--- START ---

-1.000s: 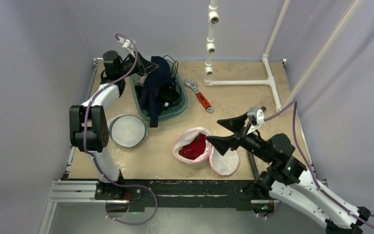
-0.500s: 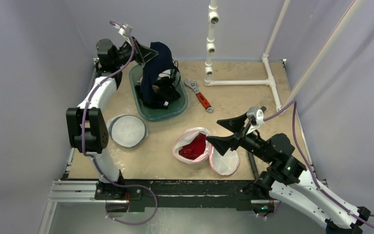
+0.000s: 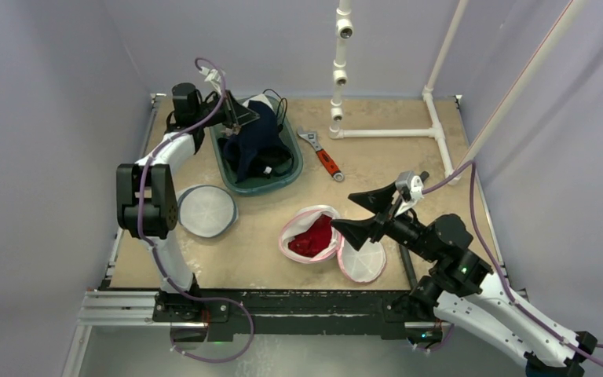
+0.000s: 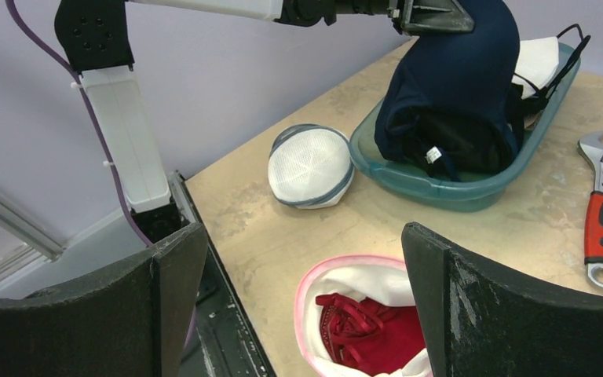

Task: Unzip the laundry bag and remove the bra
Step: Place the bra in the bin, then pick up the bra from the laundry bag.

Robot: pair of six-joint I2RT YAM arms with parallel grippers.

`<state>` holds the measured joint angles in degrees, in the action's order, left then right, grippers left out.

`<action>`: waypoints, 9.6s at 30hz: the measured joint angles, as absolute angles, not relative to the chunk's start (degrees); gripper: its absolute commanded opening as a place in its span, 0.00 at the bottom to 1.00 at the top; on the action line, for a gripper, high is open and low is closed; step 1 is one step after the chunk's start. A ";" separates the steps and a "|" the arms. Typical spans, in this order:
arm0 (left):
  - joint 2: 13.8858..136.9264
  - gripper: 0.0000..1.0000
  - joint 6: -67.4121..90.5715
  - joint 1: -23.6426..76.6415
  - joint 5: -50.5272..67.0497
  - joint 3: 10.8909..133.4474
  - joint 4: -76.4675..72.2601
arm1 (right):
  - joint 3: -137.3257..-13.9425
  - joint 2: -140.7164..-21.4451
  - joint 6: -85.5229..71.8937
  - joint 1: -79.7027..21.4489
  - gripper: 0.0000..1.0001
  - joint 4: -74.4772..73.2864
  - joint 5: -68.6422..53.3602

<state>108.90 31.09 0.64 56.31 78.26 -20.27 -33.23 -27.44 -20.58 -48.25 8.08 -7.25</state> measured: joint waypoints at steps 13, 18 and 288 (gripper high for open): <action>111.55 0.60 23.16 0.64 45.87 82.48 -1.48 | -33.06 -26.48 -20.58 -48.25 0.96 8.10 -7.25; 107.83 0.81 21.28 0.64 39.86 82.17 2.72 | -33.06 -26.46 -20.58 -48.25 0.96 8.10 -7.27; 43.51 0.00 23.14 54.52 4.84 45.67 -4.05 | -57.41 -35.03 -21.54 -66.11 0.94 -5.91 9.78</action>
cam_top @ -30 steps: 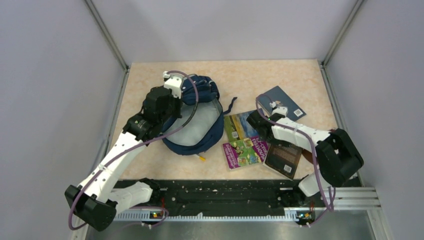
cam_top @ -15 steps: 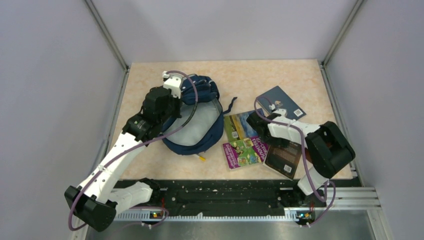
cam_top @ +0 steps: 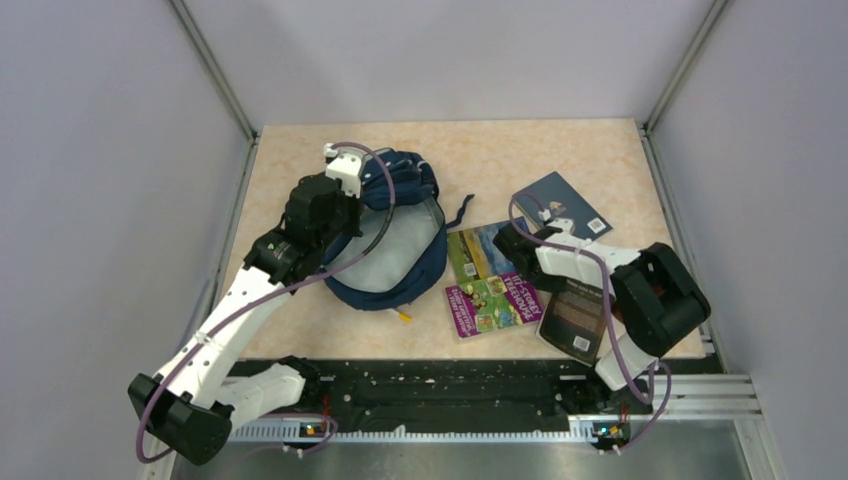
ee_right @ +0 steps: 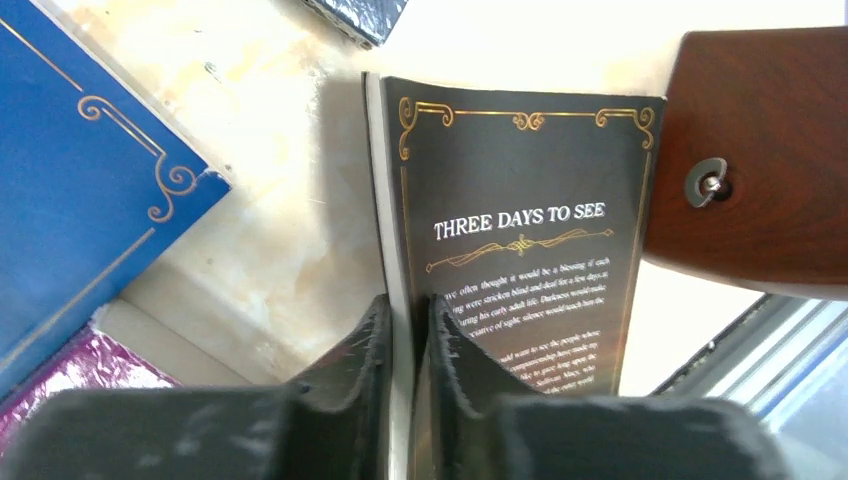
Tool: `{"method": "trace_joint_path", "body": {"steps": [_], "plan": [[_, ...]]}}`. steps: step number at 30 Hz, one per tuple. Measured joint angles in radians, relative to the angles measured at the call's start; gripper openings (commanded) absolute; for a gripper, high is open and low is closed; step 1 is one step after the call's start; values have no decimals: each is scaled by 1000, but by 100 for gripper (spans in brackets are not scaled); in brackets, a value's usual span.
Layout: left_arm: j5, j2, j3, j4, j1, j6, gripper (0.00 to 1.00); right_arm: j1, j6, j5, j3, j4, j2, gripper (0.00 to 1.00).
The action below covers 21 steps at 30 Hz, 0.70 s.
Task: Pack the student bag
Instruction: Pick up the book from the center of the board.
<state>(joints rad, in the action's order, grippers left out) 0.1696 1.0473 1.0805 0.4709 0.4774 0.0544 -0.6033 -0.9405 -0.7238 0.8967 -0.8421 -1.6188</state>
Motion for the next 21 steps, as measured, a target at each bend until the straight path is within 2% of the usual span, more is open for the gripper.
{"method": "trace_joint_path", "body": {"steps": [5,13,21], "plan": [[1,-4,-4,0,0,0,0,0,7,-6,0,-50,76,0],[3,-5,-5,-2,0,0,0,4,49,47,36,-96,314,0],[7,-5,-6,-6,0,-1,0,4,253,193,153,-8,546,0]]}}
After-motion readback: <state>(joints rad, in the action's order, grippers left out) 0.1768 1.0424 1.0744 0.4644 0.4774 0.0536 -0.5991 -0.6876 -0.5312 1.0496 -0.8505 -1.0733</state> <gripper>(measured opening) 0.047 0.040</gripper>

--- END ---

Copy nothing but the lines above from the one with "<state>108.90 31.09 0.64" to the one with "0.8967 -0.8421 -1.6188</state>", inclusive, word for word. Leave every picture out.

▶ **Written response**:
<state>108.90 31.09 0.64 56.31 78.26 -20.27 -33.23 -27.44 -20.58 -48.25 8.08 -7.25</state> measured: joint waypoints at steps 13, 18 and 288 (gripper high for open): <action>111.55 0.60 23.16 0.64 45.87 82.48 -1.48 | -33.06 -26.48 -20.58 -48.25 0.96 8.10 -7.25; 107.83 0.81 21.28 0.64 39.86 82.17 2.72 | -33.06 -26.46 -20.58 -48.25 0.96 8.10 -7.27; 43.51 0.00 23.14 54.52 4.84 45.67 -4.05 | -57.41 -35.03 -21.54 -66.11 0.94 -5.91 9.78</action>
cam_top @ -30 steps: 
cam_top @ -15 steps: 
cam_top @ +0 steps: 
ee_right @ +0 steps: 
Tool: `{"method": "trace_joint_path", "body": {"steps": [_], "plan": [[_, ...]]}}`. steps: step number at 30 Hz, one per tuple. Measured joint angles in radians, relative to the angles measured at the call's start; gripper openings (commanded) absolute; for a gripper, high is open and low is closed; step 1 is one step after the call's start; values have no decimals: each is scaled by 1000, but by 100 for gripper (spans in brackets are not scaled); in brackets, a value's usual span.
Layout: left_arm: j5, j2, j3, j4, j1, j6, gripper (0.00 to 1.00); right_arm: j1, j6, j5, j3, j4, j2, gripper (0.00 to 1.00).
The action below covers 21 steps at 30 Hz, 0.70 s.
Task: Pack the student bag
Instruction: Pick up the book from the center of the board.
<state>(joints rad, in the action's order, grippers left out) 0.1696 1.0473 1.0805 0.4709 0.4774 0.0544 -0.6033 -0.9405 -0.7238 0.8967 -0.8421 -1.6188</state>

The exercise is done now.